#### [What you are asked to do]
Your output must be a faithful copy of the listing underneath.

◆ ◆ ◆ ◆ ◆

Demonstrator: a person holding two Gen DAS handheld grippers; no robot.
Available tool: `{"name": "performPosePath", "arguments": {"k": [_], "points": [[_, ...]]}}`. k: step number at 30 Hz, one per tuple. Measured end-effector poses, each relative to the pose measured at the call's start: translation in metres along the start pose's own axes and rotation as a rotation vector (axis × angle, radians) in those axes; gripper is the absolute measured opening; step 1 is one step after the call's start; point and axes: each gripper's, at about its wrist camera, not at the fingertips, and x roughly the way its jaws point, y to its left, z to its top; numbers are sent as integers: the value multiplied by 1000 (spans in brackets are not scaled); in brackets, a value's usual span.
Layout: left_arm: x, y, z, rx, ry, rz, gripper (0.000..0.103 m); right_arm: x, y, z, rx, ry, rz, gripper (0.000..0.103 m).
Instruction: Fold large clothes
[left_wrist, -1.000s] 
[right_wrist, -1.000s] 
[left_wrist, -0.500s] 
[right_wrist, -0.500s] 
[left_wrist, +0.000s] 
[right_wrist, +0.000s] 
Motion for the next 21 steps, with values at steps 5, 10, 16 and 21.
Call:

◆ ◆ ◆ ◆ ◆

#### [Written solution]
Demonstrator: a person holding two Gen DAS handheld grippers; no robot.
Available tool: `{"name": "performPosePath", "arguments": {"k": [_], "points": [[_, ...]]}}`. k: step number at 30 Hz, one per tuple. Measured end-effector poses, each relative to the pose measured at the call's start: translation in metres along the start pose's own axes and rotation as a rotation vector (axis × angle, radians) in those axes; gripper is the absolute measured opening; step 1 is one step after the call's start; point and axes: each gripper's, at about its wrist camera, not at the fingertips, and x roughly the way its jaws point, y to its left, z to its top; numbers are sent as integers: the value multiplied by 1000 (spans in brackets are not scaled); in brackets, a value's usual span.
Layout: left_arm: x, y, z, rx, ry, rz, gripper (0.000..0.103 m); right_arm: x, y, z, rx, ry, rz, gripper (0.000..0.103 m).
Instruction: Fold large clothes
[left_wrist, -1.000s] 
[right_wrist, -1.000s] 
[left_wrist, -0.500s] 
[right_wrist, -0.500s] 
[left_wrist, +0.000s] 
[right_wrist, +0.000s] 
Motion for the next 21 steps, with values at steps 5, 10, 16 and 21.
Call:

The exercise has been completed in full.